A week ago in this newsletter, I wondered if a critical essay about Xi Jinping that was circulated widely marked peak Xi, or the zenith of the Xi Jinping cult. It appears I am not the only one:

  • “We may have reached peak Xi Jinping,” says author Richard McGregor to Bloomberg TV. His view is similar to mine: There’s no open rebellion against Xi nor is his power under any immediate threat, but we are seeing “the start of people beginning to articulate a pushback against Xi.” (You can listen to a Sinica Podcast with McGregor here.)

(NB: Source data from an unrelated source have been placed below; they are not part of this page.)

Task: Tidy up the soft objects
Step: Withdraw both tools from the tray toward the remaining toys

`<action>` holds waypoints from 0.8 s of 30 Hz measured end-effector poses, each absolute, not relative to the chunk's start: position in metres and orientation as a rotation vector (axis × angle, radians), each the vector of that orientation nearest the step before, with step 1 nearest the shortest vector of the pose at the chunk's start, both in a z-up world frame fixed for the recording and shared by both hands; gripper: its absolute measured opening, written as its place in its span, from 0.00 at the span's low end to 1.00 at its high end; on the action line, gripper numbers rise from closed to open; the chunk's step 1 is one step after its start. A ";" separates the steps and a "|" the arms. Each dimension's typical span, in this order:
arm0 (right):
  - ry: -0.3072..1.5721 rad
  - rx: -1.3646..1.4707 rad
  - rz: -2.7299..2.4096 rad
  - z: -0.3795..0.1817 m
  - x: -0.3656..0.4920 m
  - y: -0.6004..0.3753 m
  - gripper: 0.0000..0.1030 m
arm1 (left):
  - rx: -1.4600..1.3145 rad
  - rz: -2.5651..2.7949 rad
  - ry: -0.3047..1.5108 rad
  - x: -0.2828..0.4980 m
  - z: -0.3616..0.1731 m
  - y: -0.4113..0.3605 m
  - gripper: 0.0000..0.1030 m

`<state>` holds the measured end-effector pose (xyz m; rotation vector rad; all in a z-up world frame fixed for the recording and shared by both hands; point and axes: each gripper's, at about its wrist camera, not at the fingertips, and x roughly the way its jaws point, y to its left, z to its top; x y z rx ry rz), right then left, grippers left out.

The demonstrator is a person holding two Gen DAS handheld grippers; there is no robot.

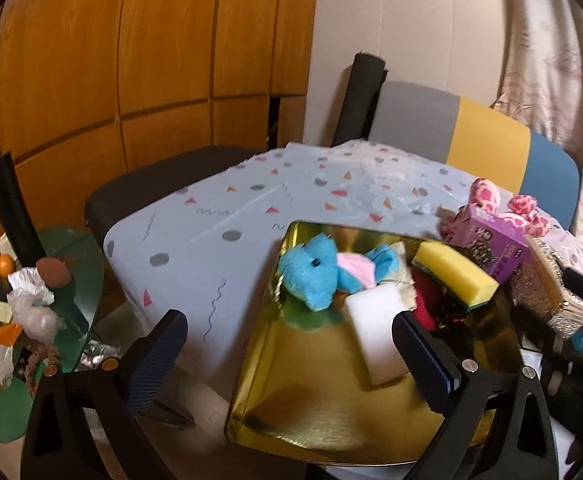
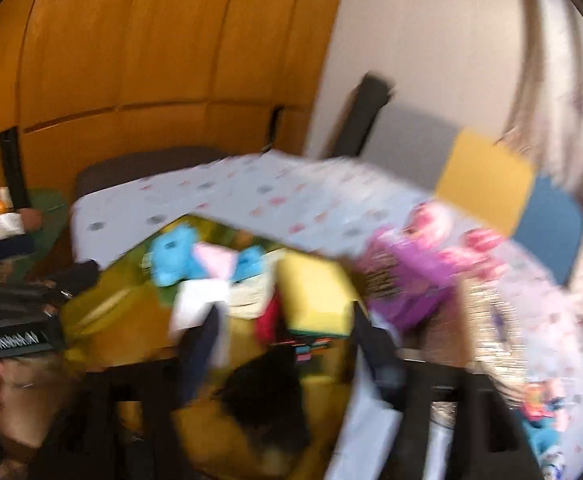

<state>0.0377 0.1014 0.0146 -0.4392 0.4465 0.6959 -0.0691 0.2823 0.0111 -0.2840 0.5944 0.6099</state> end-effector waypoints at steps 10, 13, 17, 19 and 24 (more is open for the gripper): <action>0.533 -0.352 0.695 0.000 0.048 0.059 0.90 | -0.233 0.543 0.590 -0.061 0.019 0.256 1.00; 0.563 -0.297 0.638 0.004 0.060 0.037 0.90 | -0.231 0.550 0.598 -0.060 0.019 0.251 1.00; 0.598 -0.248 0.556 0.006 0.075 0.007 0.87 | -0.210 0.529 0.594 -0.059 0.020 0.242 1.00; 0.619 -0.230 0.524 0.005 0.083 -0.007 0.86 | -0.190 0.520 0.593 -0.058 0.021 0.237 1.00; 0.689 -0.156 0.449 0.001 0.103 -0.051 0.85 | -0.167 0.464 0.611 -0.051 0.020 0.225 1.00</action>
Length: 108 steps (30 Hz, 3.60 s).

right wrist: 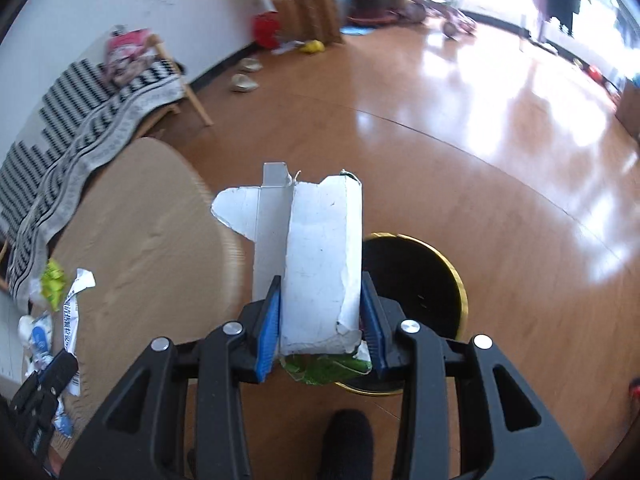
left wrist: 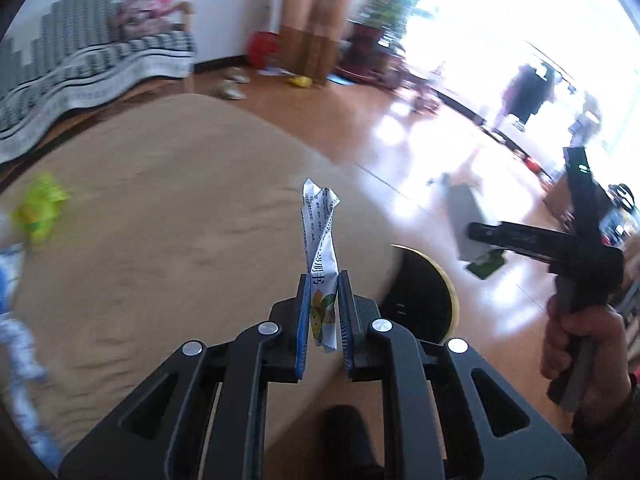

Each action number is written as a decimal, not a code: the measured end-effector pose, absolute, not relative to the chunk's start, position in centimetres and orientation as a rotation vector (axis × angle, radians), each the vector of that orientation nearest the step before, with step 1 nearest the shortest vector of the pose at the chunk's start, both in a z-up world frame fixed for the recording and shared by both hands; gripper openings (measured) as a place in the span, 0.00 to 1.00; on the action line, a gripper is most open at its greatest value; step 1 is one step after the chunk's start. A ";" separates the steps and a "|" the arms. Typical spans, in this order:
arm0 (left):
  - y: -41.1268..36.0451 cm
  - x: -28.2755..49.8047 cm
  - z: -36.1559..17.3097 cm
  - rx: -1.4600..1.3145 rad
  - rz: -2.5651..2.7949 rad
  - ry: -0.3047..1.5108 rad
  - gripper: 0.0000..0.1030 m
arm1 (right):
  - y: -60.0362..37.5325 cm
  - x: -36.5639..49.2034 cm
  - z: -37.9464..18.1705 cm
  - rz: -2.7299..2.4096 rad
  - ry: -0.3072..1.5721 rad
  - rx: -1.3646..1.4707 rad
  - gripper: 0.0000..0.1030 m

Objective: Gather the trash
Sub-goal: 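Carry both items to the bin and release them inside, then grasp the red ribbon with the left tool while the right tool grasps crumpled foil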

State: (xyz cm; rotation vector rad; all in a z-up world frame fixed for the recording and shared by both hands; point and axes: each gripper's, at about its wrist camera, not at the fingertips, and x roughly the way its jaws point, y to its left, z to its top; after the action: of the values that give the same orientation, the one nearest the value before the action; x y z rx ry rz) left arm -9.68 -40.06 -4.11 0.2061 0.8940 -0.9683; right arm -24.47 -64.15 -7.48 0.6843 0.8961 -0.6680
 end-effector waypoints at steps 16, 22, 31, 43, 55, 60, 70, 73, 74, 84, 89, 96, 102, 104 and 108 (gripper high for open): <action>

  • “Five months ago, when the Communist Party of China freed President Xi Jinping from term limits, the conventional wisdom was that his dominance within the Chinese party-state was so strong that his authority could not possibly come under attack. How things have changed.” That’s how Minxin Pei sees it, in an essay titled China’s summer of discontent.
  • “With a slowing economy, continuous health scares and tanking stock market, is Xi’s power in China starting to wane?” That’s a question Bloomberg TV asks and tries to answer. 
  • “‘It’s the hardest time for Xi since he assumed power,’ said Zhang Lifan 章立凡, a Beijing-based historian and prominent critic of the Chinese Communist party,” according to Tom Mitchell of the Financial Times (porous paywall). Mitchell says there is “a growing chorus of sotto voce criticism that Mr. Xi should not have so casually discarded Deng Xiaoping’s strategy of ‘hiding your strengths and biding your time’ during his first term in office, when he made clear his determination to replace the US as the region’s leading military power.”
  • Xi Jinping’s roommate “from the days when the president was an adolescent toiling in an impoverished village in northwest China has said hype over their former cave home is doing the Chinese leader no good,” according to the South China Morning Post.
  • Four sources “close to the government” told Reuters that the trade war with the U.S. “is causing rifts within China‘s Communist Party, with some critics saying that an overly nationalistic Chinese stance may have hardened the U.S. position.”

The Economist sums up some of the discussion in an article titled How to read summer grumbles about China’s swaggering leader (porous paywall). It concludes: “One Western expert reflecting on this febrile summer wrote an essay asking whether we have reached peak Xi Jinping. Nobody knows. But China may have reached peak boasting.”